→ **Exercise**:
Return every line from the one with "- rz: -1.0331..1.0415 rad" through the one with "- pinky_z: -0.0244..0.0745", inclusive, exactly as it appears below.

BEGIN Dataset content

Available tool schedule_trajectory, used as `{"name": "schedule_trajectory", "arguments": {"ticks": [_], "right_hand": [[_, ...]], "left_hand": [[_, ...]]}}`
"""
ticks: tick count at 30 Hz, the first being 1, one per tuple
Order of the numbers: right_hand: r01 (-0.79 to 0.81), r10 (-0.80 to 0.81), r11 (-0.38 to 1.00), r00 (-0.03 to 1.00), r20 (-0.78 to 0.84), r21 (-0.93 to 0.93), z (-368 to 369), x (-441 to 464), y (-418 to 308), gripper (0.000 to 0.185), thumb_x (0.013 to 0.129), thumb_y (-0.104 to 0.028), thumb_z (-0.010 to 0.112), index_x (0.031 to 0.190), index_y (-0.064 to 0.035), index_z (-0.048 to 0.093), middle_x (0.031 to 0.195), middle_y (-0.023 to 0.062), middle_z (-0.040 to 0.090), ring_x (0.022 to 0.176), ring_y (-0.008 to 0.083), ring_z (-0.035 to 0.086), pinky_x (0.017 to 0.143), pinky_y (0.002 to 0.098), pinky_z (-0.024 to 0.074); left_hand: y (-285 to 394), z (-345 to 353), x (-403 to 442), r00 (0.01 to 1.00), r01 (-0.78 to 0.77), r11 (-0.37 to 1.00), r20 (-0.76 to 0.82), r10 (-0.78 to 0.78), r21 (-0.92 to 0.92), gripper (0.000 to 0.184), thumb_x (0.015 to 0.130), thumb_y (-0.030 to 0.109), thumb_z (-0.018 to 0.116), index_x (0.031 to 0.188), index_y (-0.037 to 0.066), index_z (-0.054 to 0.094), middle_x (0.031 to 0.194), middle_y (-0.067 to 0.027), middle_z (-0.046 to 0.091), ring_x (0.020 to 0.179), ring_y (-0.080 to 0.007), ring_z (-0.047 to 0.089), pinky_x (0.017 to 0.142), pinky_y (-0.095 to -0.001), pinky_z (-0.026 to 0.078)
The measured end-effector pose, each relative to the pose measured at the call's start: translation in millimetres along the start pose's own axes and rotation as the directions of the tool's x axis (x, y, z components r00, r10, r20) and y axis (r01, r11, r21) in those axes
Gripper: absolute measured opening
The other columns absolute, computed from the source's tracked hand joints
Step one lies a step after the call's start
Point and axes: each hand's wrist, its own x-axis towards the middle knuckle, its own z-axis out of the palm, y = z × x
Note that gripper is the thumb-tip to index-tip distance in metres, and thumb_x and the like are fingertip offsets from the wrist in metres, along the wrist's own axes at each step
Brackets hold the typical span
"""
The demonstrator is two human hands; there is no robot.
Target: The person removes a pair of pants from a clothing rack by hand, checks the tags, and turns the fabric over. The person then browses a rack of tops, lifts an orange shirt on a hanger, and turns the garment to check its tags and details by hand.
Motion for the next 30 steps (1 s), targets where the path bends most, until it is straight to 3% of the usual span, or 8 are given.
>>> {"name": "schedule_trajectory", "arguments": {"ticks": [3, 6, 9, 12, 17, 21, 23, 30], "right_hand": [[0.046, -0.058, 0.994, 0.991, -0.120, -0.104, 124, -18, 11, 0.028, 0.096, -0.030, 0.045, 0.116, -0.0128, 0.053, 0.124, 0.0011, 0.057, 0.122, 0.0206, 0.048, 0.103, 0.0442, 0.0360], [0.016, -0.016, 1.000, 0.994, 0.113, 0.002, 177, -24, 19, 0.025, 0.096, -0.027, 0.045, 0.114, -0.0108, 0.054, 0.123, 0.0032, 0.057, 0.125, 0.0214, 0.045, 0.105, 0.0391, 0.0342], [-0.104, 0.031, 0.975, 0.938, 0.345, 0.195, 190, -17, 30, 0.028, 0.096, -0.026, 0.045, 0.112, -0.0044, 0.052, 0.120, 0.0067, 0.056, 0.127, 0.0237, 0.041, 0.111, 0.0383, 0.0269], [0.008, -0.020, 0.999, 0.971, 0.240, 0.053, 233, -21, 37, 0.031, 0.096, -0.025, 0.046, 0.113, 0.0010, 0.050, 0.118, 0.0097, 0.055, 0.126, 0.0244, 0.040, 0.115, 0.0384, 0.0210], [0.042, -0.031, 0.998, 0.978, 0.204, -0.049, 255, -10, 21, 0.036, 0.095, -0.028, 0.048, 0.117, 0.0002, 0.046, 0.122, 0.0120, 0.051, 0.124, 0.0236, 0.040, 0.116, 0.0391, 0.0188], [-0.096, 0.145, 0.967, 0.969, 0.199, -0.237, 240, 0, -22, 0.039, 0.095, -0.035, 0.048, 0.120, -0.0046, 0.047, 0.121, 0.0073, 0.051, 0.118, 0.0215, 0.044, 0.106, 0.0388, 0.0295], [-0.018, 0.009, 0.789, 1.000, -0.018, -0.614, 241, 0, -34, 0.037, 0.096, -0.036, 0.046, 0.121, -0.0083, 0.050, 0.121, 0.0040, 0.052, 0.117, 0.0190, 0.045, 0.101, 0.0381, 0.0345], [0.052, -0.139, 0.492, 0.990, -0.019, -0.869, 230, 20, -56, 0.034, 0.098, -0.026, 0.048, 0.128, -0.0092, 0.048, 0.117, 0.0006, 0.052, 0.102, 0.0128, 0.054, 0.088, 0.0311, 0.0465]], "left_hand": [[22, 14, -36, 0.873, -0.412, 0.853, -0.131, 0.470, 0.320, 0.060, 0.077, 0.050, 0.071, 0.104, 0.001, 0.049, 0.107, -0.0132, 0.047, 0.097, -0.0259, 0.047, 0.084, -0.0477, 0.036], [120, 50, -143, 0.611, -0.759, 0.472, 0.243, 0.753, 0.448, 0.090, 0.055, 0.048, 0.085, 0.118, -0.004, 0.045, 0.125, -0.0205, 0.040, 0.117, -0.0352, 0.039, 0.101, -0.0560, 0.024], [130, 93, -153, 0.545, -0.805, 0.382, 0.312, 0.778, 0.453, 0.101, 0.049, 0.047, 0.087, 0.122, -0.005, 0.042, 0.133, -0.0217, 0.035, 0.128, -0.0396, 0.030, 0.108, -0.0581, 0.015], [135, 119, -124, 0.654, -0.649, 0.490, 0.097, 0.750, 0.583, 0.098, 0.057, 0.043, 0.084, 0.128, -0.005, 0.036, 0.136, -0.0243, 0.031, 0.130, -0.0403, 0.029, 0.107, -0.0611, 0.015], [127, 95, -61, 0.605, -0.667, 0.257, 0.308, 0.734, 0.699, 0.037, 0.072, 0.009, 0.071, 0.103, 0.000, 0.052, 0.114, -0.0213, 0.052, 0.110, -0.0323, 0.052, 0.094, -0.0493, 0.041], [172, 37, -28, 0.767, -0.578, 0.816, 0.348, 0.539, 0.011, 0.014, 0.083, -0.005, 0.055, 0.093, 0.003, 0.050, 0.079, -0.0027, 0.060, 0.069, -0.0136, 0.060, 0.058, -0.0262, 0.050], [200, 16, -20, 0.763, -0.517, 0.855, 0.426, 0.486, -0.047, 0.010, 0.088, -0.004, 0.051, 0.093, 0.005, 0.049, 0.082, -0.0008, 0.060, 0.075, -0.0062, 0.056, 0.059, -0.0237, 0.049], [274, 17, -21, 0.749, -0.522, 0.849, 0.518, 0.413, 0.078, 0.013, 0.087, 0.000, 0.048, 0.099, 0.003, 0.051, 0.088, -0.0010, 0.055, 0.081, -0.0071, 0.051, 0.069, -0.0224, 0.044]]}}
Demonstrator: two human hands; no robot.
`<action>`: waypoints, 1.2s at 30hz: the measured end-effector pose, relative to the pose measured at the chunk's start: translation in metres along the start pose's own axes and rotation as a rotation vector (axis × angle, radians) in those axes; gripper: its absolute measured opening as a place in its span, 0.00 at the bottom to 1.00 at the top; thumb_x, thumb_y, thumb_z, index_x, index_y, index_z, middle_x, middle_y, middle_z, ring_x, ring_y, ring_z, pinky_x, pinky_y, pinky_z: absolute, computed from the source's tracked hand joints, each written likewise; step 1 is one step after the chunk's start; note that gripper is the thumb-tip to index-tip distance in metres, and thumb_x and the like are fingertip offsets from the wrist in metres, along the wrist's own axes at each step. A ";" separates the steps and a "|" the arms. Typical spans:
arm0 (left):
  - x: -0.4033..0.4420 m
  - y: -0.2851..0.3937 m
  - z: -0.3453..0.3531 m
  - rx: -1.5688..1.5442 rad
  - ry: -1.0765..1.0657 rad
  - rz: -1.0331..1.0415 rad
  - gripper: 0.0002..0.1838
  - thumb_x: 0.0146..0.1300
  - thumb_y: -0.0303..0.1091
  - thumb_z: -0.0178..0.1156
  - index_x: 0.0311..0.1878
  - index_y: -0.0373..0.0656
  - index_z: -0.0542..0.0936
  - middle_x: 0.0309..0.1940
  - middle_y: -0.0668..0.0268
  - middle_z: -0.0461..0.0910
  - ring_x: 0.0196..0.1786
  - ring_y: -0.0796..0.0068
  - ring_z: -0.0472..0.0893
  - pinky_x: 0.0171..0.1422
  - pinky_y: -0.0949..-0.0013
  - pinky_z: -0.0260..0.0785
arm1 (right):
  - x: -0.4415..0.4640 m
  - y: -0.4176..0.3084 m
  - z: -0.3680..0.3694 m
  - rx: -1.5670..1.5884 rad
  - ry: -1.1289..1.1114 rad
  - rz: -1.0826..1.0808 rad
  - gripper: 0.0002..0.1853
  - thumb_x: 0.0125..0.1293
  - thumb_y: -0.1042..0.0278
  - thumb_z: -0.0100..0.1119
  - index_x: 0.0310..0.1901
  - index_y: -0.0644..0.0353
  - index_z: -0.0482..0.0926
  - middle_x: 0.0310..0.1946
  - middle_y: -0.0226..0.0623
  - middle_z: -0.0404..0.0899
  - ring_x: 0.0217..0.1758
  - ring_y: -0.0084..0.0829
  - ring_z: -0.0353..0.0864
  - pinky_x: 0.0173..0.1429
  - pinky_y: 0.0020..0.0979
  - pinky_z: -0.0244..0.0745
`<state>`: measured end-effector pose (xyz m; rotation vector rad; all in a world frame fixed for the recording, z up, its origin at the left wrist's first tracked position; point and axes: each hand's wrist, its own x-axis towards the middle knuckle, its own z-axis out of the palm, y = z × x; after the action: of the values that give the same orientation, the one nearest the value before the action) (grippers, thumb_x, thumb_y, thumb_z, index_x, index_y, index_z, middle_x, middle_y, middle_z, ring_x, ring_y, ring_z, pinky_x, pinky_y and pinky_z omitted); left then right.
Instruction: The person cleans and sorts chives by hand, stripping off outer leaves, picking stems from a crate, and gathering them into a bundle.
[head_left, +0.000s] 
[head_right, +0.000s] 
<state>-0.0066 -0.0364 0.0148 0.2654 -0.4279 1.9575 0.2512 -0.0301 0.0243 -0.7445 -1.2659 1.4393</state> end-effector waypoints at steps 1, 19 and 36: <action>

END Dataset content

→ **Expected output**:
  - rz: -1.0331..1.0415 rad
  - gripper: 0.0002..0.1838
  - thumb_x: 0.0146..0.1300
  - thumb_y: -0.0303..0.1091
  - thumb_z: -0.0178..0.1156
  - index_x: 0.0311..0.1878
  - index_y: -0.0373..0.0656
  - index_z: -0.0542..0.0936
  - middle_x: 0.0309..0.1940
  - middle_y: -0.0668..0.0268
  - middle_z: -0.0461..0.0910
  - ring_x: 0.0196..0.1786
  - ring_y: -0.0796..0.0068
  - ring_z: -0.0472..0.0893
  - pinky_x: 0.0171..0.1422
  - pinky_y: -0.0949..-0.0013
  - pinky_z: -0.0260..0.0785
arm1 (right):
  - x: -0.4415..0.4640 m
  - y: -0.4176..0.3084 m
  - z: -0.3680..0.3694 m
  - rx: -1.5670..1.5884 rad
  - ry: -1.1289..1.1114 rad
  - rz: -1.0826..1.0808 rad
  - gripper: 0.0002..0.1853
  - thumb_x: 0.0125..0.1293
  - thumb_y: -0.1042..0.0278
  - thumb_z: -0.0100..0.1119
  - index_x: 0.0310..0.1901
  - index_y: -0.0644..0.0353
  - index_z: -0.0482..0.0926
  - middle_x: 0.0310..0.1946
  - middle_y: -0.0226..0.0623
  - middle_z: -0.0404..0.0899
  - ring_x: 0.0217..0.1758
  - ring_y: -0.0084..0.0829
  - ring_z: -0.0353..0.0864
  - pinky_x: 0.0173..0.1429
  - pinky_y: 0.0020..0.0979
  - pinky_z: -0.0244..0.0745

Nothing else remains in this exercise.